Miller, R C; Randers-Pehrson, G; Geard, C R; Hall, E J; Brenner, D J.
Afiliação
  • Miller RC; Center for Radiological Research, Columbia University, 630 West 168th Street, New York, NY 10032, USA.
Proc Natl Acad Sci U S A ; 96(1): 19-22, 1999 Jan 05.
Article em En | MEDLINE | ID: mdl-9874764
ABSTRACT
Domestic, low-level exposure to radon gas is considered a major environmental lung-cancer hazard involving DNA damage to bronchial cells by alpha particles from radon progeny.
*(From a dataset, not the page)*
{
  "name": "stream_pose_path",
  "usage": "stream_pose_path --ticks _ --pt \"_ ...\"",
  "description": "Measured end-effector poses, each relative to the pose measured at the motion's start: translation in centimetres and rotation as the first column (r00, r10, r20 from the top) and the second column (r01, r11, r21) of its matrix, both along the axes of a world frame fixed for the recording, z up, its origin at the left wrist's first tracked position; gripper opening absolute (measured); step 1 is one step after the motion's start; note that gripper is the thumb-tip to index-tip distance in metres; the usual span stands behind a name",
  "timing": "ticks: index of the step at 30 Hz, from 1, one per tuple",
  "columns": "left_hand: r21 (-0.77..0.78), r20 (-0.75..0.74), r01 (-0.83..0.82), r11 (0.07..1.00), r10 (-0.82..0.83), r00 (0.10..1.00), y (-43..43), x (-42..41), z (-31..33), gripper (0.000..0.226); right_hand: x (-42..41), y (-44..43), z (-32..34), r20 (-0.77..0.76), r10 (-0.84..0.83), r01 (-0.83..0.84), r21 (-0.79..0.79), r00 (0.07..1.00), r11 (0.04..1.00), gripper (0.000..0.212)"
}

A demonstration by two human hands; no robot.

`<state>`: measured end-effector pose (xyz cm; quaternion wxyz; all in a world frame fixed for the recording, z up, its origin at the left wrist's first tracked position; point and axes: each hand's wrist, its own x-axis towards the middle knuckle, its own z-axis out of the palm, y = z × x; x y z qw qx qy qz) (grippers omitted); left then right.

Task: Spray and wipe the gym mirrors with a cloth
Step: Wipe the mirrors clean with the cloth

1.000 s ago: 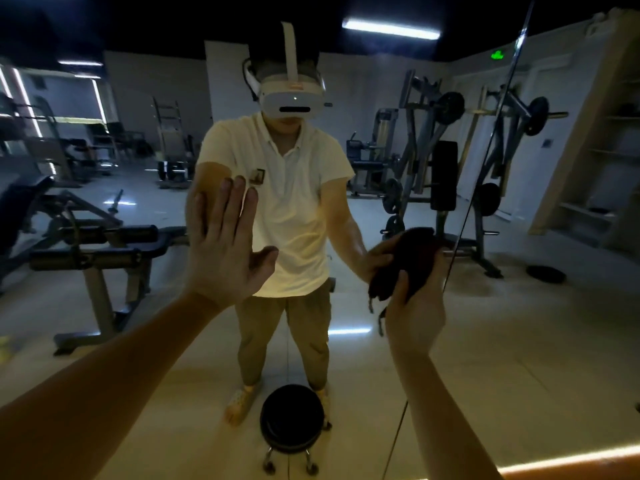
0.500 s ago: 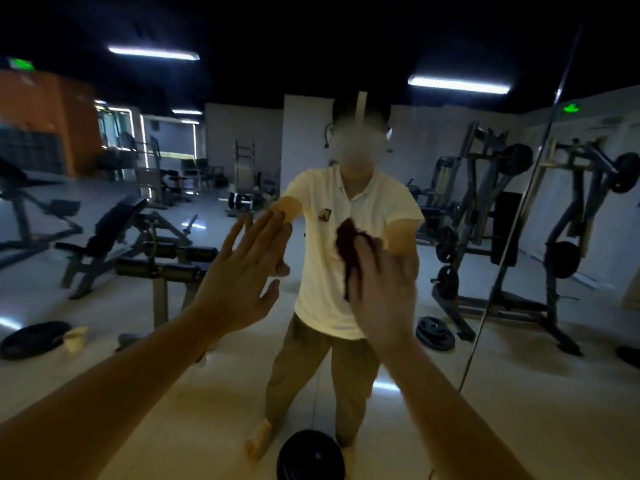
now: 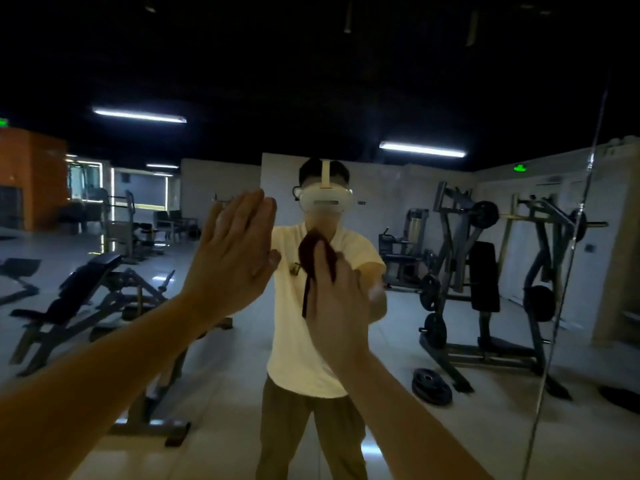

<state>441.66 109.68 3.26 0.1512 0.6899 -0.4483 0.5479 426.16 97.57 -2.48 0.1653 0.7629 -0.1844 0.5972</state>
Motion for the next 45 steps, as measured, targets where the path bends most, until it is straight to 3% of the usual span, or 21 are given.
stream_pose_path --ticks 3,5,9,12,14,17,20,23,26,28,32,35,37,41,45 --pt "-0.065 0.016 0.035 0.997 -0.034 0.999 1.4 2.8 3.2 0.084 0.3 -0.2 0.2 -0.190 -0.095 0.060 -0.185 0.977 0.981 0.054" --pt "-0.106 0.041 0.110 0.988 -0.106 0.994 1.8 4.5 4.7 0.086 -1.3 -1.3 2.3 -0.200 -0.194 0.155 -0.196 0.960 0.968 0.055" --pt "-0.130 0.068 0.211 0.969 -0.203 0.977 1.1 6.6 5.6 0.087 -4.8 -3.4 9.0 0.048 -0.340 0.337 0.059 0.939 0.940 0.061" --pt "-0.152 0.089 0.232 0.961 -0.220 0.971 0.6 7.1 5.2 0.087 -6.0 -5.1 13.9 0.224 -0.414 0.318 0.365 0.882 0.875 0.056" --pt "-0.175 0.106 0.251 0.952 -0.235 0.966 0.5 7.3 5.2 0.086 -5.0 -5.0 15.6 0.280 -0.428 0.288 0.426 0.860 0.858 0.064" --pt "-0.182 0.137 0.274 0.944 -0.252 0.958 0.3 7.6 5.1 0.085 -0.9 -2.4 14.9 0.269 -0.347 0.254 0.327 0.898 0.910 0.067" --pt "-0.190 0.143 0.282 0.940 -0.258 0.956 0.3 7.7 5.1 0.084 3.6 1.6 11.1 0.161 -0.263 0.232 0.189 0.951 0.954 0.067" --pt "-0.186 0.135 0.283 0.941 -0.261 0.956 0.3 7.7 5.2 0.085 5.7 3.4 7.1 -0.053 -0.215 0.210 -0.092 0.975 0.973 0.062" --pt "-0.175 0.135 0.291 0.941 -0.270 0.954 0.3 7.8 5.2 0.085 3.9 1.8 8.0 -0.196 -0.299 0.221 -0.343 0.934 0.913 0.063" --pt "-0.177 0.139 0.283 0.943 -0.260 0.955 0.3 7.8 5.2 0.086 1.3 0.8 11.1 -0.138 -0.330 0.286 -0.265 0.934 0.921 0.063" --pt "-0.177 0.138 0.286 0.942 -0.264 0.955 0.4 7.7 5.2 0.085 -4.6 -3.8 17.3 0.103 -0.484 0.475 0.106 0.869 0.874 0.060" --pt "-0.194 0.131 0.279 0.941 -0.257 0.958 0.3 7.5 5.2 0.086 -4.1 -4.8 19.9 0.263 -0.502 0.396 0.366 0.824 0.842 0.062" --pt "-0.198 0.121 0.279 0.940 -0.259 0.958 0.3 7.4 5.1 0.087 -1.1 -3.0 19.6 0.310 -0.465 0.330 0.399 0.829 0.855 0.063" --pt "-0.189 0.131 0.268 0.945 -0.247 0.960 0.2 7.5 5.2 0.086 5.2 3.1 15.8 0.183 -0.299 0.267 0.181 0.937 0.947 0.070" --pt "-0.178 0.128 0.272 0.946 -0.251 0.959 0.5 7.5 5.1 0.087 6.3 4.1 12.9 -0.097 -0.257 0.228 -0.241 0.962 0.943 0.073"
At domestic exposure levels, the relevant bronchial cells are very rarely traversed by more than one alpha particle, whereas at higher radon levels-at which epidemiological studies in uranium miners allow lung-cancer risks to be quantified with reasonable precision-these bronchial cells are frequently exposed to multiple alpha-particle traversals. Measuring the oncogenic transforming effects of exactly one alpha particle without the confounding effects of multiple traversals has hitherto been unfeasible, resulting in uncertainty in extrapolations of risk from high to domestic radon levels. A technique to assess the effects of single alpha particles uses a charged-particle microbeam, which irradiates individual cells or cell nuclei with predefined exact numbers of particles. Although previously too slow to assess the relevant small oncogenic risks, recent improvements in throughput now permit microbeam irradiation of large cell numbers, allowing the first oncogenic risk measurements for the traversal of exactly one alpha particle through a cell nucleus. Given positive controls to ensure that the dosimetry and biological controls were comparable, the measured oncogenicity from exactly one alpha particle was significantly lower than for a Poisson-distributed mean of one alpha particle, implying that cells traversed by multiple alpha particles contribute most of the risk. If this result applies generally, extrapolation from high-level radon risks (involving cellular traversal by multiple alpha particles) may overestimate low-level (involving only single alpha particles) radon risks.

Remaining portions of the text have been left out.